Just as the Knights abused their positions of trust, so too did these women. Again, this account highlights the highly organized nature of Catholic abuse, which – officially – still does not exist. Instead, we are still told it’s just random acts of depravity and lone wolves who are responsible for Catholic abuse. A pack of wolves, hunting in unison, is simply an impossibility for many people, especially with the accusation that women were in the pack. And there was a ritual aspect, too. Or theological inspiration for abuse, at least. If such notions upset or disturb you, then you maybe shouldn’t read on because you will be upset and disturbed, even though I’m deliberately throttling back on the graphic details.

Mrs Q was a very powerful figure. This was confirmed recently by a fellow Old Boy who described her as a ‘Dragon’. His recollections about her personality dovetail with my own. The rest I’ll vouch for and swear to on a stack of bibles, if necessary. I remember thinking as an altar boy – as I would idly scan the congregation during the sermon – that her two nervous-looking sons were visibly afraid of their parents. It was that obvious. A glamorous lady, she wore the trousers in her family, even though her husband was an important and aggressive Knight, involved in business wheeling and dealing around construction work at St Joseph’s. She organized a regular Catholic social event; she was ‘the hostess with the mostest’, as my fellow Old Boy put it, at which Father Jolly – the Knight of St Columba who liked to tape-record adolescent boys’ confessions – was present and would get regularly drunk.

There are three relevant aspects to her character.

Firstly, her spiritual involvement with the Knights. That may seem surprising as it’s such an-all male organization, and I’ll come back to that in a moment.  I should add that there was also a scary physical aspect to her spirituality.

Secondly, how female abusers like her used the guise of controlling and protecting children’s burgeoning adolescent sexuality to abuse them. Control was something Catholics were utterly obsessed with, at least until the 1980s, in a most unhealthy way, and it provided a perfect cover to abuse children.
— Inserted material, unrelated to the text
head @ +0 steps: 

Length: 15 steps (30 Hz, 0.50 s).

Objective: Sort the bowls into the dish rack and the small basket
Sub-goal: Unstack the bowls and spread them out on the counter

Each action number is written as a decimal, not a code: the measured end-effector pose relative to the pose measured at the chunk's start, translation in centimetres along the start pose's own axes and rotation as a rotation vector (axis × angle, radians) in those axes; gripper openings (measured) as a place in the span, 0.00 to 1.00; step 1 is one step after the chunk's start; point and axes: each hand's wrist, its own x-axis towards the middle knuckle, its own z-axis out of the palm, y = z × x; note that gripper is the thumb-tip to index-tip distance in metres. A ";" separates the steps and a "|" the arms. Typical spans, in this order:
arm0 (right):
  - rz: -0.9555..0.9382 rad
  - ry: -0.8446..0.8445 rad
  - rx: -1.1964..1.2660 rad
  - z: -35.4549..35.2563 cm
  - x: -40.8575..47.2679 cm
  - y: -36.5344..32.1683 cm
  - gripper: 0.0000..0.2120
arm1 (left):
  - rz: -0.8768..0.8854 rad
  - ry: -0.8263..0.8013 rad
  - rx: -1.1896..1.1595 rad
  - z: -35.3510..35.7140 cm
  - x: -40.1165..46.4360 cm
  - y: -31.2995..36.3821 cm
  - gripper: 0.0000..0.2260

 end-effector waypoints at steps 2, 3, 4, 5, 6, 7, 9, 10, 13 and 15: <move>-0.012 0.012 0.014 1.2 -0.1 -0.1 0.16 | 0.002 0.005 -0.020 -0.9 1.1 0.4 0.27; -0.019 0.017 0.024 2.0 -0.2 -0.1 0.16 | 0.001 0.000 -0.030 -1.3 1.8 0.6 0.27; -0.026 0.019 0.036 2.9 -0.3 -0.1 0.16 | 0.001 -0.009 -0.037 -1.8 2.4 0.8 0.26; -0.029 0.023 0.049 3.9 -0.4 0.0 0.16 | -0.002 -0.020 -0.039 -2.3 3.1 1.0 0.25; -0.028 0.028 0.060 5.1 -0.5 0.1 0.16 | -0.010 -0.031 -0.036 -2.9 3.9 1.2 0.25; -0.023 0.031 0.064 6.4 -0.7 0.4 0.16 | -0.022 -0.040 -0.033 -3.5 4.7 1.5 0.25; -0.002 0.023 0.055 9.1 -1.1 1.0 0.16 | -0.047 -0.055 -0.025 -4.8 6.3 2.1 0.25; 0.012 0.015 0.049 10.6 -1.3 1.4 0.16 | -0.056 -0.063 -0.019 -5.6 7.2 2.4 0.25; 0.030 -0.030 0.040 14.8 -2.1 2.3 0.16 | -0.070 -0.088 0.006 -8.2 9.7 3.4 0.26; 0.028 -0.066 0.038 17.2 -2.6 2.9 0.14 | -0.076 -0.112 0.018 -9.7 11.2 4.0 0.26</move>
This kind of abuse is fairly well known and so doesn’t require much elaboration.

Thirdly, ‘straightforward’, unabashed sexual involvement with minors. Once again, it’s relatively straightforward and so I’ll be brief.

And so to Mrs Q’s spirituality and its relevance to the Knights and to myself.

Of the three aspects, this was and is the most important. Because she was telling me what to think. What to believe.  And it’s this psychological abuse that’s left the strongest negative impression on me.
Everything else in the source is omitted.